Em 2022 eu fui absolutamente detonado por ter dito que Nada de Novo no Front era só um filminho de guerra aleatório.
Todos nós sabemos que o filme ganhou o Oscar, o diretor Edward Berger virou o queridinho de Hollywood, acertou em Conclave e todo mundo se perguntou: o que vem a seguir?
Bem, amigos do Já Viu?, sinto informá-los que minha primeira impressão não só ficou mas se repetiu: o alemão Berger é um diretor bem normalzão e seu novo filme, Balada de um Jogador é uma porcaria sem tamanho.
Sabe aquela piada “o que é um pontinho amarelo no meio do oceano?”.
Balada de um Jogador parece um pontinho no meio de um oceano cinematográfico.
O filme é tão vazio (estética e filosoficamente) que por um momento eu achei que tudo aquilo seria um pesadelo do Lord Doyle, o personagem do Colin Farrell, um jogador viciado, compulsivo, que fica transpirando o tempo inteiro e que se fosse mesmo um pesadelo, um delírio de febre, seria lindo.
Mas não é.
O tal do Lord Doyle está em Macau, em um hotel-cassino gigante, cafona e luxuoso, tudo ao mesmo tempo.
Lá ele joga, bebe champagne, joga mais, fuma charutos, não para de jogar, come feito um desesperado e só pensa em jogar de novo, porque apesar disso tudo, ou por causa disso tudo, ele deve muito dinheiro a muita gente e precisa jogar mais para pagar o que deve só que enquanto joga, não para para ganhar mais, acaba perdendo tudo, como todo bom jogador viciado e noiado.

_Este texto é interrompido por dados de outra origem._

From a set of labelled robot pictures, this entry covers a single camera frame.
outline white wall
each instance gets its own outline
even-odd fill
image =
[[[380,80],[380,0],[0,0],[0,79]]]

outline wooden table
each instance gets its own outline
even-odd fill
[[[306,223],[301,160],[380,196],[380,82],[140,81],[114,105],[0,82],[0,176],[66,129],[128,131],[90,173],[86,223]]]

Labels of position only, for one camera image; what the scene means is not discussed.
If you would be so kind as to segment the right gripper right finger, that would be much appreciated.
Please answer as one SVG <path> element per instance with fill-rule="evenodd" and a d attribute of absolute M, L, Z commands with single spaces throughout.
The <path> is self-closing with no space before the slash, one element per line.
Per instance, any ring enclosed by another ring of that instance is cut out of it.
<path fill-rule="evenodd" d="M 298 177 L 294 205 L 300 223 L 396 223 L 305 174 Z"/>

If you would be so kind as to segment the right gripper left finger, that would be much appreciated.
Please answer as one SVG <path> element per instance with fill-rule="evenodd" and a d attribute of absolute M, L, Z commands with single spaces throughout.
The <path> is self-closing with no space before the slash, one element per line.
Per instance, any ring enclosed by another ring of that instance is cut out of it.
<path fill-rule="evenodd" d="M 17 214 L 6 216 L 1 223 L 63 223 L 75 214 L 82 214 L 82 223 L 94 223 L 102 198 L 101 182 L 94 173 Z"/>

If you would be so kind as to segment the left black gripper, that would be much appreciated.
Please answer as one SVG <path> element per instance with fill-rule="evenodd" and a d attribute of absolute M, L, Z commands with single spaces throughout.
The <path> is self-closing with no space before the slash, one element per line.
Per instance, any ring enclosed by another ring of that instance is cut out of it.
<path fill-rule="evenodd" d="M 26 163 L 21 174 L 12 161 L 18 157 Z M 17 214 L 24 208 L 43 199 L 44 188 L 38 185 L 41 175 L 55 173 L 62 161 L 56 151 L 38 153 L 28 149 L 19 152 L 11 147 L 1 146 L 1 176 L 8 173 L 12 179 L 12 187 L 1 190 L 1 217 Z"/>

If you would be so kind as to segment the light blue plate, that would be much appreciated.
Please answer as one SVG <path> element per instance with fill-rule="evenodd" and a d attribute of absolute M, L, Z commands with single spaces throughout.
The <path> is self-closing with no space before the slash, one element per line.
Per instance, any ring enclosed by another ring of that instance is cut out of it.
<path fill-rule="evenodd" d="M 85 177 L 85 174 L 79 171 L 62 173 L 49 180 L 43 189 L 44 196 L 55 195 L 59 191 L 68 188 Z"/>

O filme é sobre esse cara, sobre como ele está atrás de dinheiro, sobre como ele não tem saúde física e nem mental e como ele vive em uma das capitais mundiais do jogo, não há como ele superar isso tudo.
Não que ele queira mesmo.
Só que ele tem que lidar com o gerente do hotel onde mora que cobra dívidas vultuosas.
Tem que lidar com uma Tilda Swinton, mais uma vez vestida igual uma idiota (até quando?), uma investigadora inglesa que o procura pelo mundo para pagar uma dívida no Reino Unido.
Tem que lidar com todo mundo o chamando para jogar.
E ao mesmo tempo que se interessa por uma crupiê que lhe oferece ajuda para ele se curar, ele pede ajuda para roubar no jogo.
Ah, colocaram na história sem graça até um pezinho no além, dizendo que o jogador tem um “encosto”, um fantasma que o “ajuda”.
Atiraram pra tudo quanto é lado e erraram na mosca. Ou em várias moscas, em tudo quanto é lado.
Voltando ao pontinho no meio do oceano, pra piorar tudo, todos os cenários do filme são gigantescos, filmados com grande angular para parecerem maiores ainda, cheios de nada, de vazios, de espaços a serem preenchidos, uma decisão estética que não convence, dá a impressão de que gastaram dinheiro em cenário e não tinham para figuração.
Nunca vi um cassino tão vazio e tão deprimente no cinema.
E se Berger queria que seu personagem se sentisse sozinho, abandonado, como um pontinho no meio do oceano, deveria ter sido mais sutil. Fora a quantidade de suor do Colin doente, que coisa chata.
Tudo me incomodou, até a tentativa de Edward Berger ser Edgard Wright, o diretor inglês moderninho, coloridinho, cheio de cortes e brincadeiras de câmera em filmes pop e engraçadões, o que não é o caso do Berger e muito menos deste Balada de Um Jogador e seu discursinho quase pretensioso que não funciona como deveria, longe disso.